▼▼▼

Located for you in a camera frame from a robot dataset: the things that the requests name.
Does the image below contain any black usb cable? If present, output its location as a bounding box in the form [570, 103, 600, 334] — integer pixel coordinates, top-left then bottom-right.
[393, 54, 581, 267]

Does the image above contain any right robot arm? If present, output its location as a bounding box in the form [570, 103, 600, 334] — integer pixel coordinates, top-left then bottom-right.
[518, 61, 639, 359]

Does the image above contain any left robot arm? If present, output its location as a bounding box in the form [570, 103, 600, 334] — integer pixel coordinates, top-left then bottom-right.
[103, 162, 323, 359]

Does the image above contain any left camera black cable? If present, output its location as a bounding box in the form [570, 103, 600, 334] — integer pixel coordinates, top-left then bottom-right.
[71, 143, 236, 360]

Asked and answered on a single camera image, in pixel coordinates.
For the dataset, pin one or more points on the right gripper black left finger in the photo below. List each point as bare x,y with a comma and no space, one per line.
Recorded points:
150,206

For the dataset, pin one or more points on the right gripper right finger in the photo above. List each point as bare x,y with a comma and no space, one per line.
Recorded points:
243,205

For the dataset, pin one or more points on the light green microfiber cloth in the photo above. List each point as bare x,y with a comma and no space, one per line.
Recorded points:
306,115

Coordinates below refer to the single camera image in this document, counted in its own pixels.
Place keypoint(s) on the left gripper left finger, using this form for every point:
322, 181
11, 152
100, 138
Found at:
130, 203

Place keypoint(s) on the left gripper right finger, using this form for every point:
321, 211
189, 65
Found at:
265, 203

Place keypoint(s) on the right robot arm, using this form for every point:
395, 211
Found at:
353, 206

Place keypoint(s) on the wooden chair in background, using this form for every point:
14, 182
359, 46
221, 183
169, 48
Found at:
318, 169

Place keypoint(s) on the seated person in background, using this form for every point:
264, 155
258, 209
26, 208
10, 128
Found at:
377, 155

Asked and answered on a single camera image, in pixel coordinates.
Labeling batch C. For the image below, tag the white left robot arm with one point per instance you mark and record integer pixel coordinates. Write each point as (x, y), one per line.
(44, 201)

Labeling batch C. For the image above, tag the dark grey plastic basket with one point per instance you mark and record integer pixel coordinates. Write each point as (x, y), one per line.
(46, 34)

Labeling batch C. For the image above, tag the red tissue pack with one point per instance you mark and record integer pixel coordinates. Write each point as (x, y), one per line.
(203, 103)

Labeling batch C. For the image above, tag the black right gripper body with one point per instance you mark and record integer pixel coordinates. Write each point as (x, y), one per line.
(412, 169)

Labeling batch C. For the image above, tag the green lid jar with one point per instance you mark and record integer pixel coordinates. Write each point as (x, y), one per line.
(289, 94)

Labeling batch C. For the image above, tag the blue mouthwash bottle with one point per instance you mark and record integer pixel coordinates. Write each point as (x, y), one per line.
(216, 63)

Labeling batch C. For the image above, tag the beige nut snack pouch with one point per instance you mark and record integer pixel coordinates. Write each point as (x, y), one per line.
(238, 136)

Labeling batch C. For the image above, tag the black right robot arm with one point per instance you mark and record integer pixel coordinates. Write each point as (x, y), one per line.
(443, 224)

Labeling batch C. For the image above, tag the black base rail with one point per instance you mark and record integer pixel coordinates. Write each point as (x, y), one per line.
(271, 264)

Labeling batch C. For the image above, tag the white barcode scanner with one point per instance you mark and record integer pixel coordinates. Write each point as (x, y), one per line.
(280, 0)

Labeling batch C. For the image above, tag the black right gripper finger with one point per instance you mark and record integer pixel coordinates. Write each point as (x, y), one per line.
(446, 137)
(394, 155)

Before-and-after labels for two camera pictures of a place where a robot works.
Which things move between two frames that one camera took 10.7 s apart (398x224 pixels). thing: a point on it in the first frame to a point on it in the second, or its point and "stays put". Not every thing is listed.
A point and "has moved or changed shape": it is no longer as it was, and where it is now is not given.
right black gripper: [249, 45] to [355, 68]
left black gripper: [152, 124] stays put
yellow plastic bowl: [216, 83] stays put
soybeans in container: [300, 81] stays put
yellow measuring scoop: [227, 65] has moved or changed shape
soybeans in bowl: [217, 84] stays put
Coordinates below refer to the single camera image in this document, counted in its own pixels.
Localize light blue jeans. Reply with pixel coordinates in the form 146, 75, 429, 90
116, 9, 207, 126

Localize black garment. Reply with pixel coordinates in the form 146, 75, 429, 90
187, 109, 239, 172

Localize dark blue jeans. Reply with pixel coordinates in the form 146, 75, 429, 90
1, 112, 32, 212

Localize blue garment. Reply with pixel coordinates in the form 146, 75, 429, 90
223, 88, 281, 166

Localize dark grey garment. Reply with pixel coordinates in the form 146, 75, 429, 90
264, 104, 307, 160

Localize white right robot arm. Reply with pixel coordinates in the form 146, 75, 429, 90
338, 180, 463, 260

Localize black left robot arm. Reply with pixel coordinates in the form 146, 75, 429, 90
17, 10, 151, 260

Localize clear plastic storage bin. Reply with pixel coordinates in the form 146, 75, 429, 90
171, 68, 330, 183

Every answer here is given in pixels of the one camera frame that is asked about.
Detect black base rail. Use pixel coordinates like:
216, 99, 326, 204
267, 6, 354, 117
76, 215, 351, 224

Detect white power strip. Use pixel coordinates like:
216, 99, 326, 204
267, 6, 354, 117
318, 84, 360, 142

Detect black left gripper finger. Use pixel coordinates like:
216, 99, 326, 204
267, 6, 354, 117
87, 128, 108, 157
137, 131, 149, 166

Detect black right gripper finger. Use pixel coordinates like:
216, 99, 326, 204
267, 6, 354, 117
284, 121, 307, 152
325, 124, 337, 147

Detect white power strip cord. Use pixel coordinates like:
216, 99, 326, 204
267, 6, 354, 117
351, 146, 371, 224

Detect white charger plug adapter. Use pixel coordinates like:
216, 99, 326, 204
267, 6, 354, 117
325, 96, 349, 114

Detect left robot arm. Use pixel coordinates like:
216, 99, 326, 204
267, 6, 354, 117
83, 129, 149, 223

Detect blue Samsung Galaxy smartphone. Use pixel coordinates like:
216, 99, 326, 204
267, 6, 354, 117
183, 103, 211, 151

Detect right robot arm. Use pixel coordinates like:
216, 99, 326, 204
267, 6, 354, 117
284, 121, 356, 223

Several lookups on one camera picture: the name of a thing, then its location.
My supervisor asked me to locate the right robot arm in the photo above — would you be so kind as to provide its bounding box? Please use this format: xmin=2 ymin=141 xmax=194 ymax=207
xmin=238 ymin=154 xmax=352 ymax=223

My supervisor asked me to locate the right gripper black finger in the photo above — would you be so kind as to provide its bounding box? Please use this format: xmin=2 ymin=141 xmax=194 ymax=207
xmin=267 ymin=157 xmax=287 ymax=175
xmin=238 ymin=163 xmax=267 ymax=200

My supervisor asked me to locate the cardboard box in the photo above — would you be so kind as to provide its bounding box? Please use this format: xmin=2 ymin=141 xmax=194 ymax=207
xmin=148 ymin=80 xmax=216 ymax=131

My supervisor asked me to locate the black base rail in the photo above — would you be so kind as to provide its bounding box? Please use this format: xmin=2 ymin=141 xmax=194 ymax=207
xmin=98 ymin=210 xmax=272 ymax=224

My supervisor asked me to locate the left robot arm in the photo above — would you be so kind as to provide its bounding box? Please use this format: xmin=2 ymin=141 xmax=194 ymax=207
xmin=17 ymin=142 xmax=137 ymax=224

▲▲▲

• The problem
Restate the data above in full, word for word.

• Answer space
Located for you in a camera frame from a robot dataset: the things that the requests name.
Does the image below contain any black usb cable? If present, output its location as a bounding box in the form [570, 103, 600, 334] — integer pixel coordinates, top-left then bottom-right.
[393, 54, 581, 267]

Does the image above contain any right robot arm? If present, output its location as a bounding box in the form [570, 103, 600, 334] — integer pixel coordinates, top-left then bottom-right.
[518, 61, 639, 359]

Does the image above contain any left robot arm? If present, output its location as a bounding box in the form [570, 103, 600, 334] — integer pixel coordinates, top-left then bottom-right.
[103, 162, 323, 359]

Does the image above contain any left camera black cable? If present, output its location as a bounding box in the form [570, 103, 600, 334] — integer pixel coordinates, top-left then bottom-right.
[71, 143, 236, 360]

Asked and answered on a single camera image, in pixel coordinates.
For the dataset, pin one or more points on the right gripper black left finger in the photo below. List each point as bare x,y with a comma and no space, one per line.
Recorded points:
150,206

For the dataset, pin one or more points on the right gripper right finger in the photo above. List each point as bare x,y with a comma and no space, one per line.
Recorded points:
243,205

For the dataset, pin one or more points on the light green microfiber cloth in the photo above. List each point as bare x,y with a comma and no space, one per line.
Recorded points:
306,115

Coordinates below refer to the single camera image in this document, counted in its own pixels.
Place keypoint(s) on the left gripper left finger, using this form for every point:
322, 181
11, 152
100, 138
Found at:
130, 203

Place keypoint(s) on the left gripper right finger, using this form for every point:
321, 211
189, 65
Found at:
265, 203

Place keypoint(s) on the right robot arm, using this form for every point:
395, 211
Found at:
353, 206

Place keypoint(s) on the wooden chair in background, using this form for every point:
14, 182
359, 46
221, 183
169, 48
Found at:
318, 169

Place keypoint(s) on the seated person in background, using this form for every point:
264, 155
258, 209
26, 208
10, 128
Found at:
377, 155

Asked and answered on a single camera image, in pixel coordinates.
Labeling batch C. For the image below, tag the white left robot arm with one point per instance you mark and record integer pixel coordinates. Write each point as (x, y), one per line.
(44, 201)

Labeling batch C. For the image above, tag the dark grey plastic basket with one point per instance you mark and record integer pixel coordinates. Write each point as (x, y), one per line.
(46, 34)

Labeling batch C. For the image above, tag the red tissue pack with one point per instance you mark and record integer pixel coordinates. Write each point as (x, y), one per line.
(203, 103)

Labeling batch C. For the image above, tag the black right gripper body with one point per instance you mark and record integer pixel coordinates. Write each point as (x, y), one per line.
(412, 169)

Labeling batch C. For the image above, tag the green lid jar with one point per instance you mark and record integer pixel coordinates. Write each point as (x, y), one per line.
(289, 94)

Labeling batch C. For the image above, tag the blue mouthwash bottle with one point per instance you mark and record integer pixel coordinates. Write each point as (x, y), one per line.
(216, 63)

Labeling batch C. For the image above, tag the beige nut snack pouch with one point per instance you mark and record integer pixel coordinates. Write each point as (x, y), one per line.
(238, 136)

Labeling batch C. For the image above, tag the black right robot arm with one point per instance you mark and record integer pixel coordinates. Write each point as (x, y), one per line.
(443, 224)

Labeling batch C. For the image above, tag the black base rail with one point per instance you mark and record integer pixel coordinates. Write each point as (x, y), one per line.
(271, 264)

Labeling batch C. For the image above, tag the white barcode scanner with one point per instance you mark and record integer pixel coordinates. Write each point as (x, y), one per line.
(280, 0)

Labeling batch C. For the image above, tag the black right gripper finger with one point per instance you mark and record integer pixel coordinates. Write each point as (x, y), one per line.
(446, 137)
(394, 155)

Before-and-after labels for two camera pictures of a place where a robot works.
Which things move between two frames that one camera took 10.7 s apart (398x224 pixels). thing: a point on it in the first frame to a point on it in the second, or its point and "stays put". Not every thing is listed.
A point and "has moved or changed shape": it is no longer as it was, and where it is now is not given.
right black gripper: [249, 45] to [355, 68]
left black gripper: [152, 124] stays put
yellow plastic bowl: [216, 83] stays put
soybeans in container: [300, 81] stays put
yellow measuring scoop: [227, 65] has moved or changed shape
soybeans in bowl: [217, 84] stays put
Coordinates below refer to the single camera image in this document, counted in its own pixels.
Localize light blue jeans. Reply with pixel coordinates in the form 146, 75, 429, 90
116, 9, 207, 126

Localize black garment. Reply with pixel coordinates in the form 146, 75, 429, 90
187, 109, 239, 172

Localize dark blue jeans. Reply with pixel coordinates in the form 146, 75, 429, 90
1, 112, 32, 212

Localize blue garment. Reply with pixel coordinates in the form 146, 75, 429, 90
223, 88, 281, 166

Localize dark grey garment. Reply with pixel coordinates in the form 146, 75, 429, 90
264, 104, 307, 160

Localize white right robot arm. Reply with pixel coordinates in the form 146, 75, 429, 90
338, 180, 463, 260

Localize black left robot arm. Reply with pixel coordinates in the form 146, 75, 429, 90
17, 10, 151, 260

Localize clear plastic storage bin. Reply with pixel coordinates in the form 146, 75, 429, 90
171, 68, 330, 183

Every answer here is given in pixels of the one camera frame that is asked about.
Detect black base rail. Use pixel coordinates like:
216, 99, 326, 204
267, 6, 354, 117
76, 215, 351, 224

Detect white power strip. Use pixel coordinates like:
216, 99, 326, 204
267, 6, 354, 117
318, 84, 360, 142

Detect black left gripper finger. Use pixel coordinates like:
216, 99, 326, 204
267, 6, 354, 117
87, 128, 108, 157
137, 131, 149, 166

Detect black right gripper finger. Use pixel coordinates like:
216, 99, 326, 204
267, 6, 354, 117
284, 121, 307, 152
325, 124, 337, 147

Detect white power strip cord. Use pixel coordinates like:
216, 99, 326, 204
267, 6, 354, 117
351, 146, 371, 224

Detect white charger plug adapter. Use pixel coordinates like:
216, 99, 326, 204
267, 6, 354, 117
325, 96, 349, 114

Detect left robot arm. Use pixel coordinates like:
216, 99, 326, 204
267, 6, 354, 117
83, 129, 149, 223

Detect blue Samsung Galaxy smartphone. Use pixel coordinates like:
216, 99, 326, 204
267, 6, 354, 117
183, 103, 211, 151

Detect right robot arm. Use pixel coordinates like:
216, 99, 326, 204
267, 6, 354, 117
284, 121, 356, 223

Several lookups on one camera picture: the name of a thing, then its location.
My supervisor asked me to locate the right robot arm in the photo above — would you be so kind as to provide its bounding box? Please use this format: xmin=2 ymin=141 xmax=194 ymax=207
xmin=238 ymin=154 xmax=352 ymax=223

My supervisor asked me to locate the right gripper black finger in the photo above — would you be so kind as to provide its bounding box? Please use this format: xmin=2 ymin=141 xmax=194 ymax=207
xmin=267 ymin=157 xmax=287 ymax=175
xmin=238 ymin=163 xmax=267 ymax=200

My supervisor asked me to locate the cardboard box in the photo above — would you be so kind as to provide its bounding box? Please use this format: xmin=2 ymin=141 xmax=194 ymax=207
xmin=148 ymin=80 xmax=216 ymax=131

My supervisor asked me to locate the black base rail in the photo above — would you be so kind as to provide its bounding box? Please use this format: xmin=2 ymin=141 xmax=194 ymax=207
xmin=98 ymin=210 xmax=272 ymax=224

My supervisor asked me to locate the left robot arm in the photo above — would you be so kind as to provide its bounding box? Please use this format: xmin=2 ymin=141 xmax=194 ymax=207
xmin=17 ymin=142 xmax=137 ymax=224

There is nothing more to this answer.